“Magical, “Wonderful”, “Blooming”, “Glowing”; These are all words that are frequently used to describe pregnancy and pregnant women. Whilst those words might apply for some of the long nine months, for many women, the Third Trimester, particularly the later weeks, are far from magical, as aches and pains, indigestion and constipation, and sleeplessness take hold.
Instead of feeling as though you are glowing, you feel exhausted, in pain, and your entire diet consists of Gaviscon and ice cream. And, don’t get us started on the unhelpful daily phone calls from family members asking if you have gone into labour yet.
Still, you smile and pretend all is well, because pregnancy is supposed to be magical, right? You end up with an amazing gift that is worth the nine months of pain. That’s what everyone tells you anyway, so you keep those less than positive thoughts to yourself.
1) Baby Movements
“Get your foot off my rib bone RIGHT NOW or you are going straight on the naughty step when you get out.”
2) Labour Fears
“Not sure what I’m dreading most, labour pains or the inevitable visit from the in-laws that will follow.”
3) Surrogacy
“I can’t believe women willingly go through this multiple times as surrogates.”
4) Symptom Confusion
“Not sure if I’m in labour or if I just really need to do a poo.”
5) Housework
“I can’t get down there to pick that up off the floor because I may never be able to get back up again.”
6) Wardrobe Problems
“It doesn’t count as a pyjama day if the only clothes I have that fit are pyjamas.”
7) Time Up
“Can I serve an eviction notice on an unborn child?”
8) Indigestion Woes
“Would it be ok if I drank this entire bottle of Gaviscon in one go?”
9) Unwelcome Questions
“What kind of question is Are you excited?
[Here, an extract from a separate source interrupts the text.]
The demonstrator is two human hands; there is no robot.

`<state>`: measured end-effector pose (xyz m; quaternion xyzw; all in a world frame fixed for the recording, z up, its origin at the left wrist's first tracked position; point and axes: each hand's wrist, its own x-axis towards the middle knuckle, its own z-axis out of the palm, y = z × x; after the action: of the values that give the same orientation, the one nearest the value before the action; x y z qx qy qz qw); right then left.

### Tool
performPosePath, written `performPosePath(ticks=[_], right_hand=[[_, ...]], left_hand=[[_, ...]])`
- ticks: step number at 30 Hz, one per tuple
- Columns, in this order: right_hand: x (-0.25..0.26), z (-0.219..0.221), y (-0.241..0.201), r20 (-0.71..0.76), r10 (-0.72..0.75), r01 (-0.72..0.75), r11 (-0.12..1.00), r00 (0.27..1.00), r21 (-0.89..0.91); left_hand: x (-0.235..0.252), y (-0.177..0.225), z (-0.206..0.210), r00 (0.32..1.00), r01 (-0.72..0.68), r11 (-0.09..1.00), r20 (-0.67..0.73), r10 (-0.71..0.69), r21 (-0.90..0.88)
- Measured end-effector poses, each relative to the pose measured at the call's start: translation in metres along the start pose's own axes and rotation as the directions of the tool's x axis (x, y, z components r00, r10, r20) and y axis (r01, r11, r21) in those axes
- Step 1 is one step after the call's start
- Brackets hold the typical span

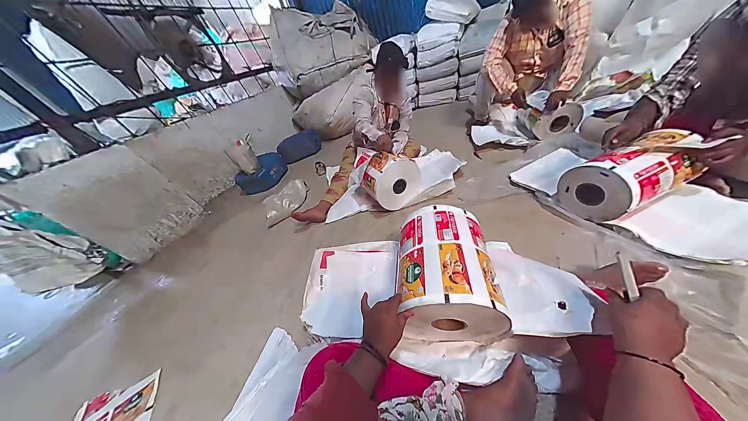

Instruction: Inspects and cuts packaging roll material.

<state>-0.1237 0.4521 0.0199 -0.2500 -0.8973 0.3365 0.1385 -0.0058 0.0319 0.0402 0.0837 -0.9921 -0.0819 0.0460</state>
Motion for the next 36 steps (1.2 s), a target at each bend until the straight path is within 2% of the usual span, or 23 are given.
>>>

How can I be excited about squeezing something the size of a melon out of something the size of Ping-Pong ball?”
10) Mobility Problems
“I feel so much pressure down there that if I have to walk much further I think this baby might actually just fall out.”
11) Parenting Techniques
“I know I always said I’d never parent 1st child by remote control but, sod it, I’m getting Netflix because I know the continuous Peppa Pig episodes mean I can spend more time on the sofa.”
12) Nesting Instinct
“Even though that cupboard has not been opened in three years I MUST CLEAN IT NOW or the world might end.”